What advice would you give to a shy introvert on how to hustle in business? originally appeared on Quora - the place to gain and share knowledge, empowering people to learn from others and better understand the world.
Introverts have many advantages as it relates to starting a business, but it is all too often focused on their ability to solve problems or generate products in solitude. An article in the WSJ did a great job of describing this:
Introverts not only have the stamina to spend long periods alone--they love it. "Good entrepreneurs are able to give themselves the solitude they need to think creatively and originally--to create something where there once was nothing," says Ms. Cain. "And this is just how introverts are wired." 

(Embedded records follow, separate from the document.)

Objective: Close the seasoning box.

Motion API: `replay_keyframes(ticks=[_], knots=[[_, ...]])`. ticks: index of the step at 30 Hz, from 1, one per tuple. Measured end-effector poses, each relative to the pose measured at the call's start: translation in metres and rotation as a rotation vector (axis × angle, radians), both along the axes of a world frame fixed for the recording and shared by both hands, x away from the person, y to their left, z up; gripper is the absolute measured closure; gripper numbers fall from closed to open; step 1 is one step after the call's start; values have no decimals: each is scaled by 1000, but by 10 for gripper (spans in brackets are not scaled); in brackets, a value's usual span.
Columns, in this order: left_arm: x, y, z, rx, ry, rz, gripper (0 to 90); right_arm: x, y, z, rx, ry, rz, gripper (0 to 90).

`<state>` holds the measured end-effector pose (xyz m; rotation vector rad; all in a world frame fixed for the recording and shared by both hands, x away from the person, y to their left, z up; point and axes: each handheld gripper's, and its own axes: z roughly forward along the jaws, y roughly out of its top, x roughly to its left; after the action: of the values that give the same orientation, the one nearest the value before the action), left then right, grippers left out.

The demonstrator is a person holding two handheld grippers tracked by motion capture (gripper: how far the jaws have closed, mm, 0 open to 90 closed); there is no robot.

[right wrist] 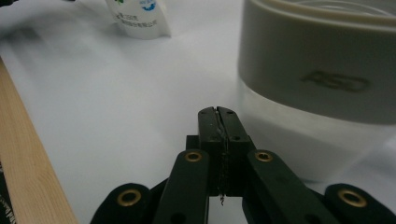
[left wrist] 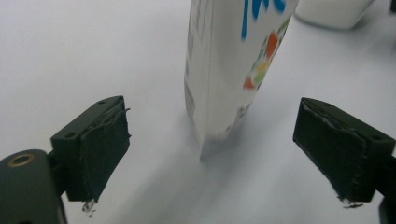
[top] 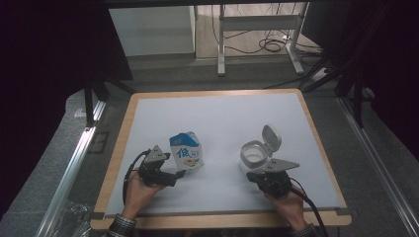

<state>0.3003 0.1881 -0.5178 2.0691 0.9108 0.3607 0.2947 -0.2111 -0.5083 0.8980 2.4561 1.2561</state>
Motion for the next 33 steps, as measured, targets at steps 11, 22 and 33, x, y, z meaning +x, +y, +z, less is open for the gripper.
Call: replay_keyframes(ticks=[11,22,33], knots=[[-6,6,-23,47,79,52,50,0,-20,1,-10,-1,-48,892],[-10,7,-34,77,95,97,43,4,-36,6,-22,-13,-90,891],[-10,4,-35,111,90,99,24,13,-49,17,12,-35,-152,892]])
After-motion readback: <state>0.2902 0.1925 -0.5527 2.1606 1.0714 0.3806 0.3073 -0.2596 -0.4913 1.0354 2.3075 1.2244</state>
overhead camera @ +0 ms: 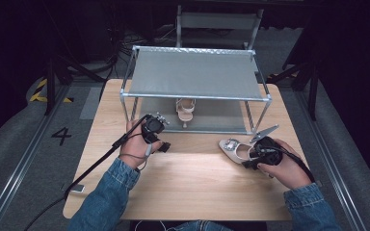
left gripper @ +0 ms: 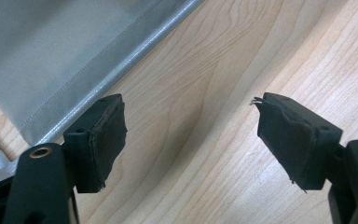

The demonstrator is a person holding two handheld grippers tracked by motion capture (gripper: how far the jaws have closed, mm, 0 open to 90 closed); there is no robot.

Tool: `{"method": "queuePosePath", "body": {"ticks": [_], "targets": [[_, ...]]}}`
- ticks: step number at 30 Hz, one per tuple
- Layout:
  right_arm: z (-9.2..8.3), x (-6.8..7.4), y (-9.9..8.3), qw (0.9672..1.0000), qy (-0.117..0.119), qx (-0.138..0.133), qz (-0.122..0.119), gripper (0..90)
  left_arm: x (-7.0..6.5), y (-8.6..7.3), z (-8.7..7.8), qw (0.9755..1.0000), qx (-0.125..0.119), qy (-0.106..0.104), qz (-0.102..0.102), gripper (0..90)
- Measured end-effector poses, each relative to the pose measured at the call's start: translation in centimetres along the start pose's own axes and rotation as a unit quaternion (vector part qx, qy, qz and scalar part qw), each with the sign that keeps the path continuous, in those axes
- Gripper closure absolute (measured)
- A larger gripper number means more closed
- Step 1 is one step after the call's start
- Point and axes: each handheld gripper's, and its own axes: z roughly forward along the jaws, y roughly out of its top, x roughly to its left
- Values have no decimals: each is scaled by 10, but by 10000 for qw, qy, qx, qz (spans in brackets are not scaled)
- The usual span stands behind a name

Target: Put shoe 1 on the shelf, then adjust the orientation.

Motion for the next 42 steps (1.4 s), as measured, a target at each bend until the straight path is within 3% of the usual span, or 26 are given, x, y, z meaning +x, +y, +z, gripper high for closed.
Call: {"method": "queuePosePath", "body": {"ticks": [4, 13, 18, 30, 42], "targets": [[12, 3, 2, 9998, -23, 187, -119, 653, 1, -1, 0, 10000, 14, 0, 3, 242], [14, 7, 3, 9986, -396, 153, -318, 823, 3, -2, -3, 10000, -23, 0, -38, 242], [13, 11, 5, 9972, -562, 99, -492, 848, 5, -4, -6, 10000, -22, -17, -57, 243], [-2, 14, 16, 9967, -707, -247, -299, 851, 13, -12, -14, 9998, -85, 68, -195, 243], [-1, 14, 49, 9948, -813, -474, -392, 850, 18, -23, -21, 9994, -37, 166, -301, 242]]}}
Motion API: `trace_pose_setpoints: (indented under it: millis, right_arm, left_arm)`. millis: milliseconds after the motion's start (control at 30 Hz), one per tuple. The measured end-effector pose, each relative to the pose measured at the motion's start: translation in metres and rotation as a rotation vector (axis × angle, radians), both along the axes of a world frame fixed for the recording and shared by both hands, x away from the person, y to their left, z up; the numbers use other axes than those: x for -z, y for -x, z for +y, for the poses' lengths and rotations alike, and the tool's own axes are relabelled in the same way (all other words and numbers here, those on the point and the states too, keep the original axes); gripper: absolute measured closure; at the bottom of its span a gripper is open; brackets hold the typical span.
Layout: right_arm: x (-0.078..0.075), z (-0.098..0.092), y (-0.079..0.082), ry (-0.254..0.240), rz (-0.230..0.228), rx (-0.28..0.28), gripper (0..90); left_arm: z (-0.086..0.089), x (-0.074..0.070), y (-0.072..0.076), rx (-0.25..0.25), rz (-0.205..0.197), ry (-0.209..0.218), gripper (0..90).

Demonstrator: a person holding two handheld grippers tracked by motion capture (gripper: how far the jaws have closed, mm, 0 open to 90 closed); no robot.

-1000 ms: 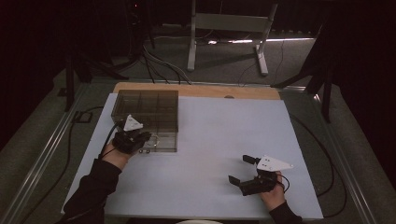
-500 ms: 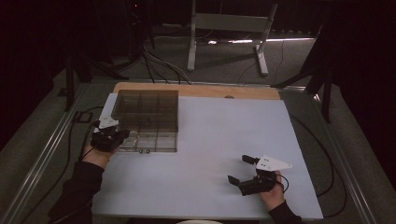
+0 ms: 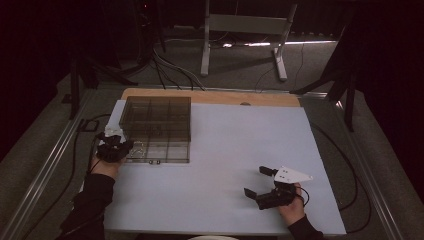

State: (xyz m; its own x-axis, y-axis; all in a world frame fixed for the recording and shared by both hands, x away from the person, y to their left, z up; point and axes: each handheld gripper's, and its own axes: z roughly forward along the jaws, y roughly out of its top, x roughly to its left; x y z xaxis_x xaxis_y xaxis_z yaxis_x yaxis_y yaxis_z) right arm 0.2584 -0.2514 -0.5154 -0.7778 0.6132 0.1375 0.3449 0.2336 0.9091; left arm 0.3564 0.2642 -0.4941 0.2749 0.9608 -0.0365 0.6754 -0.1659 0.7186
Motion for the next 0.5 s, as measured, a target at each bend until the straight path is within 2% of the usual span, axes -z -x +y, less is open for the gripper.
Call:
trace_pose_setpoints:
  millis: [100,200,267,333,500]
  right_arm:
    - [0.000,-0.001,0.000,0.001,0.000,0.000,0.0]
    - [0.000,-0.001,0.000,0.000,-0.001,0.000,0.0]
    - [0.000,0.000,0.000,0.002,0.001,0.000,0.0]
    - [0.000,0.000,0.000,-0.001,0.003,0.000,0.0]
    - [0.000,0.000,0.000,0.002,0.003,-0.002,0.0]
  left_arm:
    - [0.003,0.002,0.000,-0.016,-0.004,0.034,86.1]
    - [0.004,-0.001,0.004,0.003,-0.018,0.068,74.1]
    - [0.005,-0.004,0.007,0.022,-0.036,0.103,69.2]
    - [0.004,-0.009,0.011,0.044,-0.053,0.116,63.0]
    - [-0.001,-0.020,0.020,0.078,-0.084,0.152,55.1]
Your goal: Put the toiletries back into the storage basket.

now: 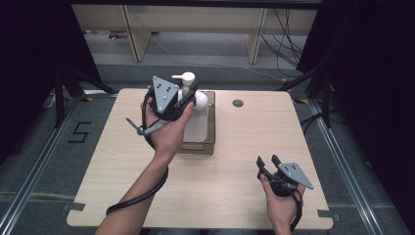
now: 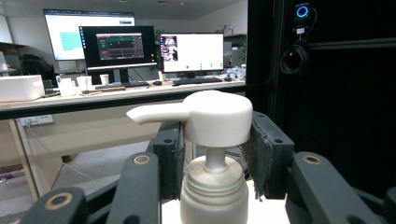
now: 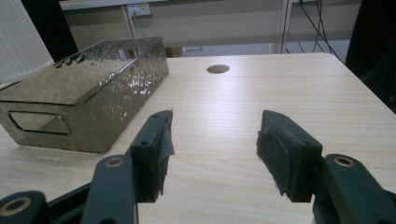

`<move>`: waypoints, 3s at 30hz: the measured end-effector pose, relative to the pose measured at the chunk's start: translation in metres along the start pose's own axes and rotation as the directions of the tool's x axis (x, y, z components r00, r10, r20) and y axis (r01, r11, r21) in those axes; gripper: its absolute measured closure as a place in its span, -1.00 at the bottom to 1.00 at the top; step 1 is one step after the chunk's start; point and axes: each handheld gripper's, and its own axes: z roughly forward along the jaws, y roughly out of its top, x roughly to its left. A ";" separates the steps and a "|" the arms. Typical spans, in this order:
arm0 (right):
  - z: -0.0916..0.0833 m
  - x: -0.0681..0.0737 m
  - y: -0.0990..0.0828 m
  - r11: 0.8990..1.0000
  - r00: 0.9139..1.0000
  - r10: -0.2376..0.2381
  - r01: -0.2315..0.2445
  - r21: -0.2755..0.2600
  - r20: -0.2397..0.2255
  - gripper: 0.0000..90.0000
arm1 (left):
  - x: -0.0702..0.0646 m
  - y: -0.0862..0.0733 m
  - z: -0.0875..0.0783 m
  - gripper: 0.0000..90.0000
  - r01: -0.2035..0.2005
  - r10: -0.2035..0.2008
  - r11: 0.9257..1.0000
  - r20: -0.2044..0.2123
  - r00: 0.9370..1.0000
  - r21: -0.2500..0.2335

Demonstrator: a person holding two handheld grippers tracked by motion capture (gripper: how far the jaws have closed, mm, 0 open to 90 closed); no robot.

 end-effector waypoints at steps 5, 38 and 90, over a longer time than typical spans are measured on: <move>0.001 0.000 0.000 1.000 1.000 0.001 -0.001 -0.010 -0.009 0.00 | 0.003 -0.002 0.005 0.32 -0.003 0.003 1.000 -0.007 1.000 0.002; 0.001 0.000 -0.002 1.000 1.000 -0.019 0.019 0.008 0.001 0.00 | 0.018 -0.021 0.029 0.32 -0.012 0.012 1.000 -0.015 1.000 0.013; 0.003 0.003 -0.005 1.000 1.000 -0.002 0.002 0.008 -0.024 -0.01 | 0.016 -0.059 0.013 0.32 -0.003 0.005 0.996 -0.026 1.000 0.086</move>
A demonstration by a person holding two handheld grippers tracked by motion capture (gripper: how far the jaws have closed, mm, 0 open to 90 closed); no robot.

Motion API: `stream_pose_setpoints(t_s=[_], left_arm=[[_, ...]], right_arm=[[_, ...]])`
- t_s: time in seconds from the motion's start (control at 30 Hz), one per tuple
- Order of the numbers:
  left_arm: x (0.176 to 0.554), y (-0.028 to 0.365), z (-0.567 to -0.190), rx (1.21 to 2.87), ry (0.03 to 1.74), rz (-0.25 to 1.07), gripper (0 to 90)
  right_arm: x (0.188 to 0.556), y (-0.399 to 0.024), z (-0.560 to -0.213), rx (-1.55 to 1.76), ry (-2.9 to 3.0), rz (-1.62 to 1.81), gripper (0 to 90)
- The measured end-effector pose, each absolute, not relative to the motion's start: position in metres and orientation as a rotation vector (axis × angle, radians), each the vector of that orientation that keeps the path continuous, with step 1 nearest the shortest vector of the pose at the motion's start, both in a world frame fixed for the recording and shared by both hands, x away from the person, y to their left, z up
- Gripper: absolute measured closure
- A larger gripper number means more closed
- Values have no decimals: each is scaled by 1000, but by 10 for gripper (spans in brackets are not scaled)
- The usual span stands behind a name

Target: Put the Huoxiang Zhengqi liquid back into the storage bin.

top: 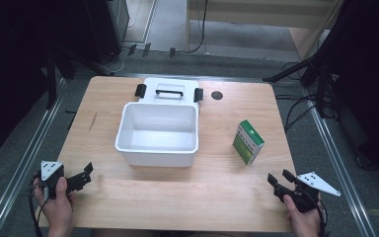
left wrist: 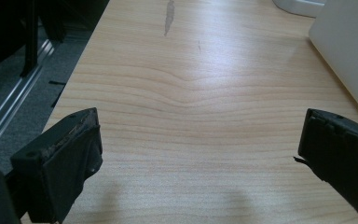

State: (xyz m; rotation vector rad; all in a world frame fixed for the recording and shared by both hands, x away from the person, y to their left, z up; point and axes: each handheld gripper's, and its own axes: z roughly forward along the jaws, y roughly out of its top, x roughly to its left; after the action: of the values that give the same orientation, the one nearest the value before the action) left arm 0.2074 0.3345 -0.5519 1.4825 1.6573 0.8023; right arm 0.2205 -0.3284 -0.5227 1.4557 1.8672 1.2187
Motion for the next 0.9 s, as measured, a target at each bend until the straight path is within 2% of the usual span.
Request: stream_pose_setpoints(t_s=[0.4, 0.9], left_arm=[[207, 334, -552, 1479, 1656, 804, 0], [208, 335, -552, 1478, 1656, 797, 0]], right_arm=[[238, -326, -504, 1440, 1988, 1169, 362], [274, -290, -472, 1369, 2342, 792, 336]])
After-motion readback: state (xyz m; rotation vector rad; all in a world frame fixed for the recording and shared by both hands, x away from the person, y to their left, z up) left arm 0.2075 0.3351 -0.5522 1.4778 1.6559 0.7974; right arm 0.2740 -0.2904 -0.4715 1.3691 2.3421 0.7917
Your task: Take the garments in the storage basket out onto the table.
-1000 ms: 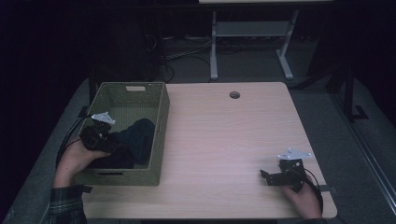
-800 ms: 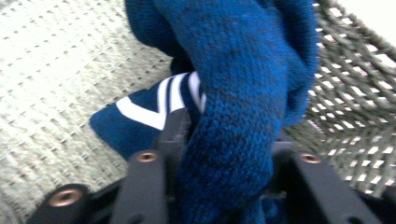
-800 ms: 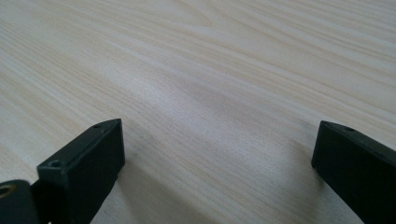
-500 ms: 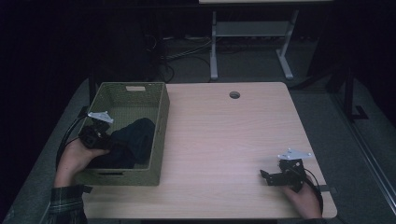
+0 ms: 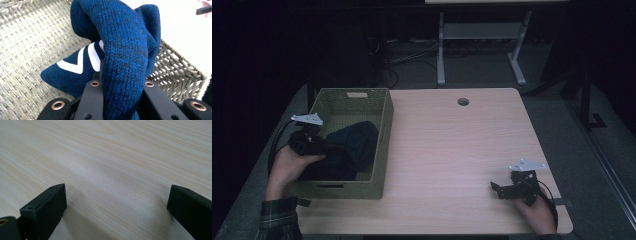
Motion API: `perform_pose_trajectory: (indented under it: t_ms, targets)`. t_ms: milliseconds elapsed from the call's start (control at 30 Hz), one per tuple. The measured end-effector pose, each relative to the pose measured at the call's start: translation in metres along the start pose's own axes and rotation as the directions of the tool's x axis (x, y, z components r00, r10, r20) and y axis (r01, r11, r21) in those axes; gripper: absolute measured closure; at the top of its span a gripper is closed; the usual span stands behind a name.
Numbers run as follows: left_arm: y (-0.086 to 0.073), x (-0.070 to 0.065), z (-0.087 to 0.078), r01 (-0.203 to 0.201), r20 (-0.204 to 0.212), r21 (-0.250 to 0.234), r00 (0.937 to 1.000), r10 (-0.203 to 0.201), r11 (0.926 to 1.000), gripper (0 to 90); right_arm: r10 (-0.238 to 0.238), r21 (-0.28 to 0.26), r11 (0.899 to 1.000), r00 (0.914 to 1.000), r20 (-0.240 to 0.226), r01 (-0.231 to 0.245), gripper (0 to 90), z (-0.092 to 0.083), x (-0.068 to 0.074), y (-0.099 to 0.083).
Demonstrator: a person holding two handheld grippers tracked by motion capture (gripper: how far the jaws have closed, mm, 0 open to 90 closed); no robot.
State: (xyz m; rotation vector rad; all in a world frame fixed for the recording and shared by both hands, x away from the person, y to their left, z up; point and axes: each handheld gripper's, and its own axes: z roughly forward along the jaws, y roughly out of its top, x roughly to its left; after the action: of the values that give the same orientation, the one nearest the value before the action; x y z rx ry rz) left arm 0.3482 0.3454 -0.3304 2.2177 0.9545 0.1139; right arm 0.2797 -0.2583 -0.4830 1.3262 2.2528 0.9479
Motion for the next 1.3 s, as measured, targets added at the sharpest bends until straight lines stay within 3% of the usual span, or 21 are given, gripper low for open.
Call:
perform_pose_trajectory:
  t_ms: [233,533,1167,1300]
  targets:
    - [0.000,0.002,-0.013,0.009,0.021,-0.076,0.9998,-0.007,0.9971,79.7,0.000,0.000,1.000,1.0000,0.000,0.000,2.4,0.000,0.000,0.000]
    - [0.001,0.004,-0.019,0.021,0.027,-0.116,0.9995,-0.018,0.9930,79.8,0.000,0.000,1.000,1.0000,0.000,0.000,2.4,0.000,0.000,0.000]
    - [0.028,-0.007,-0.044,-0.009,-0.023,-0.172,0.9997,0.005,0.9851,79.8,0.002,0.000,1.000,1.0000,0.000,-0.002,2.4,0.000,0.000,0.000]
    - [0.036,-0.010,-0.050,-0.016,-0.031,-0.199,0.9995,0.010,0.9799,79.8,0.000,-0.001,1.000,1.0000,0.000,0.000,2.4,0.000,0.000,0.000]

But it's a mistake to think that this strength does not transfer to sales and marketing efforts. "Hustle," used in a positive context, seems to conjure the mental image of human interaction for the sake of persuasion. There's the idea that you have to press palms and schedule meetings from sun up to sun down to get your business's product or service in front of people. It's not true.
I recently spoke with a successful entrepreneur who told me that he still could not believe what ultimately made his company successful. They had tried just about everything you can imagine, then one day he changed six characters of text in the metadata on each landing page of the company's website. Amazingly, in response, the number of daily subscribers grew by a multiple of 50. 
What was interesting to me about the conversation was that none of the tactics he discussed leading to the breakthrough involved traditional sales strategies. They avoided direct email / cold-calling strategies because it was not a strategy that played to their strengths, and they decided seeking press was too much effort for one-time traffic gains. These strategies were replaced by a high level of digital marketing experimentation, or more concisely, growth hacking.
In retelling the story, he said it felt nearly unfair that something so seemingly trivial was what ultimately defined success. His parting comment was that equal time should be spent between sales and product development because you have no idea which strategy (or tweak) will cause you to reach a tipping point, and the product will be ready before you think it is.
Fortunately, for the introverts of the world, generating customers no longer requires interacting with them.*
 I recall the numbers working out to a multiple of 50 while we were talking, but as I write it today, it seems high.
*There are plenty of businesses where this is not the case, but if you are starting your own business, you have the luxury of deciding how customers will be reached.